Il devait se rendre à Port-Salut pour gérer les affaires familiales. Lesdites affaires consistaient en quelques carreaux de terres et têtes de bétail qu’il confiait à des membres de la famille élargie. Il se rendait souvent à Port-Salut pour visiter ses terres, récupérer l’argent ou les vivres qui lui étaient dus, et surtout, pour retrouver cette ville qui l’avait vu naître. Depuis longtemps, sa famille s’était installée à PauP. Il demeurait toutefois très attaché à sa ville natale. En général, il voyageait tôt le matin et prenait un bus allant directement à Port-Salut. Cette fois-ci, il avait décidé autrement. Il avait choisi de faire la route avec ses deux petites-filles (Steph et moi). À l’époque, Steph et moi étions les seules parmi ses petits-enfants à vivre en Haïti—il en a eu 12, dont 4 sont nés sur la terre de Dessalines. Il a donc attendu que nous finissions notre dernière journée d’école. Pendant la matinée, il passa prendre notre sac de voyage chez nous. Ainsi, en sortant de l’école nous nous sommes rendus directement à la station d’autobus. (Ma mémoire me fait défaut : la station se situait-elle au Portail Léogane à l’époque?) Je n’avais pas encore 10 ans. J’étais excitée comme une puce. Voyez-vous, j’adorais les fins de semaines chez mes grands-parents : 1) il y avait beaucoup moins de règles que chez ma mère; 2) les enfants du quartier étaient nos amis. En plus, cette fois-ci, nous nous rendions à Port-Salut. Une ville qui, pour moi, était synonyme de liberté. Nous avons pris un autobus en direction des Cayes; les bus vers Port-Salut étaient déjà tous partis. Le plan : une fois aux Cayes, prendre une dernière okazyon vers Port-Salut. Pour moi, c’était le pwogram ultime! Changer d’autobus, ça, je ne l’avais jamais fait avant. Arrivés aux Cayes, les dernières okazyon vers Port-Salut avaient déjà pris la route. Mon grand-père se retrouvait donc avec deux fillettes, aux Cayes, sans plan de rechange. Mais il n’a pas paniqué. Il a pris nos mains et nous a dit qu’on irait passer la nuit chez ses cousines, Yva et Thérèse. Pour les jeunes lecteurs : à l’époque, il n’y avait pas de cellulaires. Il n’avait vraiment aucun moyen de savoir si ses cousines étaient à la maison. Une chose était sûre : elles nous hébergeraient sans hésitation, hospitalité haïtienne oblige.
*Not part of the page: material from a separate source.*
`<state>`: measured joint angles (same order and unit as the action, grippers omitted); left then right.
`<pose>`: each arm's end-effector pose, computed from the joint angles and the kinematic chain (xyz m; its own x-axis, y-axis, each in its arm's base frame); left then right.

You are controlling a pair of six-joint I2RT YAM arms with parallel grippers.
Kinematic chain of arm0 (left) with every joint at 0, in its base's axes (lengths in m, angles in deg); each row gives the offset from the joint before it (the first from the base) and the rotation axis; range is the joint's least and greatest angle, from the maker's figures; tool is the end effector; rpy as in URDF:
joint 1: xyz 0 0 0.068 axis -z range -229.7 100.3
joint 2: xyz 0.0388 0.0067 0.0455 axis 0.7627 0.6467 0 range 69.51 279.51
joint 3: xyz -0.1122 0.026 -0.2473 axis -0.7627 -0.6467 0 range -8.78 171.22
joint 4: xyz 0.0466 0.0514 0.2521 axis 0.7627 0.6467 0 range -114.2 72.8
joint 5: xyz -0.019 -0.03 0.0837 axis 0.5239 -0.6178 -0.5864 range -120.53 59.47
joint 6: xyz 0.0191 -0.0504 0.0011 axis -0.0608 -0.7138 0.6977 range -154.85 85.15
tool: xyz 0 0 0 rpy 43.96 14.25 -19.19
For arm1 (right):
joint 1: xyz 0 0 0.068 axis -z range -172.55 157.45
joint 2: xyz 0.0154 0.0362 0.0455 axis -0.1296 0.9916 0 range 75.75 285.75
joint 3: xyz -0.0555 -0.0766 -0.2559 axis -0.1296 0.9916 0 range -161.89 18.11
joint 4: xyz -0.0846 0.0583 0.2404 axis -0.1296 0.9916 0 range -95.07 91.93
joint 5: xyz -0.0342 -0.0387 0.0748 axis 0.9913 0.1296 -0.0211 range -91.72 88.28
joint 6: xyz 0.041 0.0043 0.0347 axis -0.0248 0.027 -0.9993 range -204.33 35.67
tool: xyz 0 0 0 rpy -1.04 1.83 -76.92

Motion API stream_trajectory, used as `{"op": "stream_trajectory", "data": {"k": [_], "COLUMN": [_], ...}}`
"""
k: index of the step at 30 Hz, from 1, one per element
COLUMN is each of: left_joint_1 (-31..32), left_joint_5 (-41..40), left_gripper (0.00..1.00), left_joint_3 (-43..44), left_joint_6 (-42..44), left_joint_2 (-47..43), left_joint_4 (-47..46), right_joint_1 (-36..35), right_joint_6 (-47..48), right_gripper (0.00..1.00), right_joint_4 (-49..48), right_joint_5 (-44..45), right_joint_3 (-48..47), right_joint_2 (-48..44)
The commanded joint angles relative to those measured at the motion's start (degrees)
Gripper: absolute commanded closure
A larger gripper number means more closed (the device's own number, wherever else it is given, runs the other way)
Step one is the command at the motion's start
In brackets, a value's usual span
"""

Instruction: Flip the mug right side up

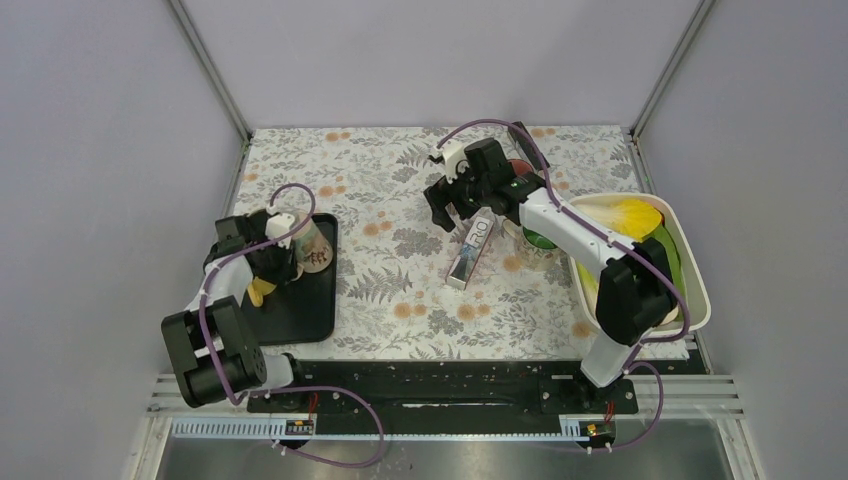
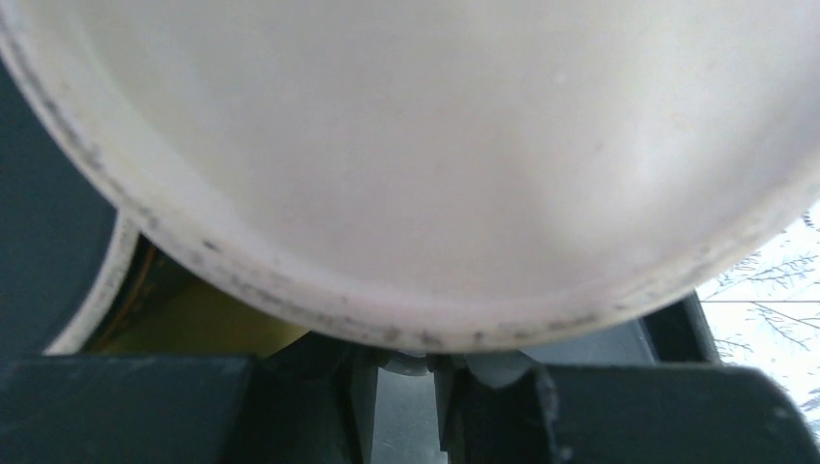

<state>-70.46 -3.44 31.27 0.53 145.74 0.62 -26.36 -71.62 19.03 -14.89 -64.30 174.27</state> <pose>0.2316 0.0706 0.1813 -0.7299 0.2746 -0.6260 0.3846 0.9220 -0.0441 0.3229 0.2259 0.2942 -0.3723 -0.5071 -0.7773 -0.7876 0.6157 -0.0245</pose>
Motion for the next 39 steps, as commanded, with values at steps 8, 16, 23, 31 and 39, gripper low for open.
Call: {"op": "stream_trajectory", "data": {"k": [8, 16, 23, 31, 39], "left_joint_1": [0.8, 3.5, 7.7, 14.7, 20.3], "left_joint_5": [9.6, 12.1, 18.9, 22.0, 25.3], "left_gripper": [1.0, 1.0, 1.0, 1.0, 1.0], "left_joint_3": [4.5, 6.9, 15.4, 19.8, 20.5], "left_joint_6": [-12.9, -17.5, -24.3, -28.3, -30.4], "left_joint_2": [-9.7, -14.4, -20.2, -20.9, -20.0], "left_joint_4": [1.9, 2.3, 5.6, 7.2, 5.7], "right_joint_1": [-1.9, -4.9, -8.8, -10.2, -10.9], "right_joint_6": [-26.4, -52.7, -62.3, -67.9, -77.7], "right_gripper": [0.01, 0.02, 0.01, 0.02, 0.19], "right_joint_4": [-24.1, -55.8, -66.3, -76.8, -89.8], "right_joint_5": [-14.6, -16.4, -12.9, -15.4, -21.7], "right_joint_3": [10.1, 21.2, 20.4, 15.1, 10.5], "right_joint_2": [-6.8, -3.4, 1.6, 3.7, 7.3]}}
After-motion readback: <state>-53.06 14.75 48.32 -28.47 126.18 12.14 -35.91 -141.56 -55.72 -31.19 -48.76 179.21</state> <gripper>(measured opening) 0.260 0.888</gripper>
Les cousines de mon grand-père étaient assises sur la galerie à notre arrivée—ai-je tort de penser que les gens des Cayes aiment beaucoup leur galerie☺. Deux belles vieilles dames élégantes. C’étaient la première fois que ma sœur et moi les rencontrions. Nous avions vaguement entendu parler d’elles auparavant. Elles appelaient notre grand-père Dèdè. Bizarre! Nous nous l’appelions Doudou, Papa Doudou, en fait. Elles nous comblaient d’attention. Steph et moi étions aux anges. Tôt, le lendemain matin, nous avons repris le chemin de la station afin nous rendre à Port-Salut.

J'aurais tant aimé dire que cette aventure m'a appris à ne pas trop faire de plans et à prendre cela un peu plus relax. Malheureusement, de mon Papa Doudou, je n'ai pas hérité ce calme et cette indolence qui frisaient l'insousciance. Au fait, je suis tout le contraire!